→ ACTIVITY
Copying exactly, give the lines in the material below from the one with "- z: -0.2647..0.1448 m" to the one with "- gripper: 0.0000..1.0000", ends included, and nothing besides.

→ AVAILABLE DATA
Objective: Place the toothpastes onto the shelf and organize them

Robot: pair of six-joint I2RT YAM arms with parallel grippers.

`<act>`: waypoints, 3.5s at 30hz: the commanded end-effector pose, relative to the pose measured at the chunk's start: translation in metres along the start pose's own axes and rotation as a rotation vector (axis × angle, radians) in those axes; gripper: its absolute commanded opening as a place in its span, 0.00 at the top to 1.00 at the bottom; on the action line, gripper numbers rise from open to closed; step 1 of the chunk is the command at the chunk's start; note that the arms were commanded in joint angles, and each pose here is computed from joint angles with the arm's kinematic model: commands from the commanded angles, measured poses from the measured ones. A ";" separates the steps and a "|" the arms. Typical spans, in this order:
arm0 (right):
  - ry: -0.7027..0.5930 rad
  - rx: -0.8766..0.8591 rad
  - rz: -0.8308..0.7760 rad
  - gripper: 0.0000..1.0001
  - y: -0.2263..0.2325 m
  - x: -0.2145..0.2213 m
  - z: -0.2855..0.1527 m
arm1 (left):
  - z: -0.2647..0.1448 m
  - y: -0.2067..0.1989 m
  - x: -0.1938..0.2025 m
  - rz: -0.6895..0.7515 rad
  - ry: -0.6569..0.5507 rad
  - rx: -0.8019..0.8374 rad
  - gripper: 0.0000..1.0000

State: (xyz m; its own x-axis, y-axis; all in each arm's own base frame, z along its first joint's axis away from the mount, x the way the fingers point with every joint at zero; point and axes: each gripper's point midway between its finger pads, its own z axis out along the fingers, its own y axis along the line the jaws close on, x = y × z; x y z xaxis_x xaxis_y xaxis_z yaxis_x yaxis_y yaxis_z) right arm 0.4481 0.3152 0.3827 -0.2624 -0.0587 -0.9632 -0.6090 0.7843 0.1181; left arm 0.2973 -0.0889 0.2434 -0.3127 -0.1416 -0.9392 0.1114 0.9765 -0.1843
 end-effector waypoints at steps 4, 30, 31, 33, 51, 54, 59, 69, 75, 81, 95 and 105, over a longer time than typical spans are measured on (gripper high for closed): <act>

→ RESPONSE BELOW
  - z: -0.2647..0.1448 m
  - y: -0.2067..0.1989 m
  - x: -0.1938..0.2025 m
  - rz: -0.6895..0.7515 rad
  - ry: -0.6569..0.5507 rad
  - rx: -0.8019..0.8374 rad
  - gripper: 0.0000..1.0000

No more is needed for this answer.